Si les gens ordinaires ne suffisent pas, on peut faire appel à de faux experts. Certains sont fabriqués, et vous pouvez surveiller les comportements des "utilisateurs inauthentiques", par exemple en vérifiant les comptes X (anciennement Twitter) à l'aide du Botomètre. Mais les faux experts peuvent se présenter sous différentes formes.

Un faux expert est une personne utilisée pour son titre mais qui n'a pas d'expertise réelle.

Un pseudo-expert est quelqu'un qui prétend avoir une expertise pertinente mais qui n'a pas de formation réelle.

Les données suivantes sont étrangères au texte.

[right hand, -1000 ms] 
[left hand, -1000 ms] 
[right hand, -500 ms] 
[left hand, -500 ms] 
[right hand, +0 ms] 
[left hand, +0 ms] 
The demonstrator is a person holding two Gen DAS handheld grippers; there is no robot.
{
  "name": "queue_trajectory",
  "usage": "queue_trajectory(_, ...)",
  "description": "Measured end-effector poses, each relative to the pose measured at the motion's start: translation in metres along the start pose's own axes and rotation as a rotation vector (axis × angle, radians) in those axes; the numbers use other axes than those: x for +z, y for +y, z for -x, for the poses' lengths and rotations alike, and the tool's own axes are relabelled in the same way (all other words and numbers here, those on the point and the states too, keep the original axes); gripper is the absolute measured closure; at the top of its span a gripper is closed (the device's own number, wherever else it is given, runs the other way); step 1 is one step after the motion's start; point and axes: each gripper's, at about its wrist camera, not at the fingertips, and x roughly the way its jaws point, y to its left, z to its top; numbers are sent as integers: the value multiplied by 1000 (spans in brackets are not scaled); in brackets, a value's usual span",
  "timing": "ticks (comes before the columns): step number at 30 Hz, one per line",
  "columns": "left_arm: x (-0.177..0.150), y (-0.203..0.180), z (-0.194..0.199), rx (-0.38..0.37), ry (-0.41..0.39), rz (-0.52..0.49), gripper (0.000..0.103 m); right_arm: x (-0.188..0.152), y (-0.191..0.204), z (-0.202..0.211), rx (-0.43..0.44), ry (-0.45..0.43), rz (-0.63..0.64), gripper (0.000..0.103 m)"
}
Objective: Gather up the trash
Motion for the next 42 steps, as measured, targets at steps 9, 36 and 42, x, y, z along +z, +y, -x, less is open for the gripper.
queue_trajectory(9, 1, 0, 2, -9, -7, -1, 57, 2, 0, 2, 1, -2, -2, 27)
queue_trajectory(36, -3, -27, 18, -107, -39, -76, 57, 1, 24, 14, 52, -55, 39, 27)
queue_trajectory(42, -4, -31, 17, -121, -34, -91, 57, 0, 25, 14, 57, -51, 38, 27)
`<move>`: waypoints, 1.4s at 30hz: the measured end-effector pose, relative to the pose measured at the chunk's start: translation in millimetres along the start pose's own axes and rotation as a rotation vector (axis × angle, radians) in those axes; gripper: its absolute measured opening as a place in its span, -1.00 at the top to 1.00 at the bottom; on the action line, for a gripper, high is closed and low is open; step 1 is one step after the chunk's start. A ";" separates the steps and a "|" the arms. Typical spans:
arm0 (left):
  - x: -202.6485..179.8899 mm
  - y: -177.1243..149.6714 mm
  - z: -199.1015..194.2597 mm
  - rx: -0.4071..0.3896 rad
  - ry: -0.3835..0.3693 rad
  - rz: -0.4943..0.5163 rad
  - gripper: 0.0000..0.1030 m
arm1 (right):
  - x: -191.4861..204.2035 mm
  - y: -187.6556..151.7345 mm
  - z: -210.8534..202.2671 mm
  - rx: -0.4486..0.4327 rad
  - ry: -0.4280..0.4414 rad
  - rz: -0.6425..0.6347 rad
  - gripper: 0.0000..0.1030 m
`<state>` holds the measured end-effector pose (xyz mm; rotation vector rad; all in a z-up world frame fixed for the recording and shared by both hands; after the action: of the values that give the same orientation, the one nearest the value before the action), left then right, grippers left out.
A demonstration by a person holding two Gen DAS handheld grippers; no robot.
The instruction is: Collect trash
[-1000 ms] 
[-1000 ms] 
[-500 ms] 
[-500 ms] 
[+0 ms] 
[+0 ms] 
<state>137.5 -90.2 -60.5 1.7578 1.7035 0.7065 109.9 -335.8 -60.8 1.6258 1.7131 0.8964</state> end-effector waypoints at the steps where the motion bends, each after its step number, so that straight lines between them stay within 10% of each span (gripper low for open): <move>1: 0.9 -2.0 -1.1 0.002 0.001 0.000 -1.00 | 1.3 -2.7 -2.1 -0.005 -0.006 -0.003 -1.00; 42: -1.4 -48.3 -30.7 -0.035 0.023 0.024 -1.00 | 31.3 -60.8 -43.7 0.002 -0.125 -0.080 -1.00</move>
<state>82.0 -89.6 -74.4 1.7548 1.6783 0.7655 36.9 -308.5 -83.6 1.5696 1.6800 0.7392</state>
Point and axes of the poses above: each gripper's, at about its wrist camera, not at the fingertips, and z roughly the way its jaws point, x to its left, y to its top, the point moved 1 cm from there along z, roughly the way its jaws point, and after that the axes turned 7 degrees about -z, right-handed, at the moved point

Un expert de pacotille est un vendu. Il a peut-être été expert à un moment donné, mais il dit aujourd'hui tout ce qui est rentable. On constate souvent que ces personnes ont soutenu d'autres affirmations douteuses - par exemple, que le fait de fumer ne provoque pas de cancer - ou qu'elles travaillent pour des instituts qui produisent régulièrement des "études" douteuses.

On parle d'expert en écho lorsque des sources de désinformation se citent mutuellement pour donner du crédit à leurs affirmations. La Chine et la Russie citent régulièrement leurs journaux respectifs.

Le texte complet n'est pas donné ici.